Шрифт:
Интервал:
Закладка:
– А чем обезболивают? – спросил его Гончаров.
– Чегоо? – переспросил в недоумении Иван.
– Ну, чтобы от шока болевого не умереть, чтобы не так больно было, когда режут, дают там какие лекарства?
– Вот ты точно, Тимоха, не от мира сего! – усмехнулся Чанов. – Какие там лекарства, какие шоки, чего ещё придумал?! Палку в зубы, чтобы их не раскрошил или чтобы язык не прикусил, и вперёд!
– А я слышал, что господа офицеры крепкое хмельное пьют перед этим, – заявил Герасим. – Сам, конечно, не видел, врать не буду, но только вот сведущие люди рассказывали. Дескать, одному гусарскому поручику бутылку трофейного крепкого хмельного дали, он с горла сразу половину её высосал, ему руку режут, а он песни поёт и другой рукой себе в глотку заливает, дохлёбывает.
– Ну так-то ведь господа офицеры, с ними всякое может быть, – согласился Чанов. – Я вон, когда меня в рекрутчину забирали, тоже в кабаке в стельку напился. Мне о башку горшок разбили, нос набок свернули, все губы в лоскуты, а я никакой боли не чувствую и всё дальше драться лезу. Так что хмельное даа, оно, конечно, пожалуй, облегчает, только кто же его ранетым солдатам-то будет давать?

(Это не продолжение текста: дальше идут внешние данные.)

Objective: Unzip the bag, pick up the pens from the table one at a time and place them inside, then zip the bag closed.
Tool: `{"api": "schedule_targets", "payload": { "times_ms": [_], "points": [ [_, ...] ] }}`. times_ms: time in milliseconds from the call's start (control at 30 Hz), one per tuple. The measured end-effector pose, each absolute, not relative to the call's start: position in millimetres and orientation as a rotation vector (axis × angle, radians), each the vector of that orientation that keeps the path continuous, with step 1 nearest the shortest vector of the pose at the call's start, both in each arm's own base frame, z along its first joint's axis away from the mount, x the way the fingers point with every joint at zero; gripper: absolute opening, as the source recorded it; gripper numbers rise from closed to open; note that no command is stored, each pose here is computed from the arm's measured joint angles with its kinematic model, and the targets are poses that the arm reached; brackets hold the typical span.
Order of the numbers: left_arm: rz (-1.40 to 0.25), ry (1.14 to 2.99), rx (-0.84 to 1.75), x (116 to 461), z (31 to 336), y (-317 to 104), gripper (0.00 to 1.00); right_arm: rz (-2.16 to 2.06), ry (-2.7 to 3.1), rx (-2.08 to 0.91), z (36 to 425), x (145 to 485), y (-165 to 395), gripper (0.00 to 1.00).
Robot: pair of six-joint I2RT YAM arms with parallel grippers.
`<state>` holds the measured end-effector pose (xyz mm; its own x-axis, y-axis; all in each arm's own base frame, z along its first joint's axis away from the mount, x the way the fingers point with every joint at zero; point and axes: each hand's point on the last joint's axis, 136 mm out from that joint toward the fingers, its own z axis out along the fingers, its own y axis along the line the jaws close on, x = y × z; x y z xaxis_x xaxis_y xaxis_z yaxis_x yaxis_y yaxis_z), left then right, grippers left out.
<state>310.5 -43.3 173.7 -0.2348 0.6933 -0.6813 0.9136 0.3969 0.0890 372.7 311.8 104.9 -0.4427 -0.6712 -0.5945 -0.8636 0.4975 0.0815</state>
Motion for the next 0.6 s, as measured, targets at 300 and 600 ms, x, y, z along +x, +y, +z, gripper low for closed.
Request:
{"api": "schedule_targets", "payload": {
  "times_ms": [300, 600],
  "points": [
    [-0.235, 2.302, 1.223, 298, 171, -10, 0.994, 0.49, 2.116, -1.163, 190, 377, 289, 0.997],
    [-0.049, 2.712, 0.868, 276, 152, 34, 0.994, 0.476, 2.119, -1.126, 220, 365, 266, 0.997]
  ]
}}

Оно и до армии ведь даже не доедет, его по дороге всё интендантские вылакают.
– Отнесли? – спросил их встретившийся у внешней стены вахмистр. – Ефим уже мне доложился. У нас ещё вашего отделенного командира Еремея Ступкина ранили, будет теперь ваш артельный старшина его замещать, пока он из гошпиталя не вернётся. Ступайте к своим, – махнул он в сторону крепости, – там ваш взвод строится, сейчас сюда шанцевый инструмент подвезут, и нужно будет осадные укрепления начинать ладить. Мы теперь тут точно надолго.
– Ну вот, я же говорил, – тихо проворчал Чанов. – Сейчас ещё и киркой тут намашемся.
Глава 10. Осада Гянджи
Чем была хороша регулярная армия, так это чёткой регламентацией любой сферы деятельности в любой её составной части. В полной мере это касалось и тыла.
Для транспортировки полкового имущества в походе драгунскому полку полагался обоз следующего состава:
– Фуры для больных – всего 5 (на каждый эскадрон по одной и ещё одна общеполковая).
– Фуры провиантские и фуражные – 5 (на каждый эскадрон по одной и общеполковая).
– Патронные повозки – 5 (4 эскадронные, одна общеполковая).
– Палаточные повозки – 5 (4 эскадронные, одна общеполковая).
Плюс к ним ещё полагалась церковная фура, полковых дел, инструментальная, аптечная и казначейская. Итого 25 фур основного полкового обоза. К этому же количеству добавлялись ещё и маркитанские повозки, артельные и повозки с личными вещами офицеров полка.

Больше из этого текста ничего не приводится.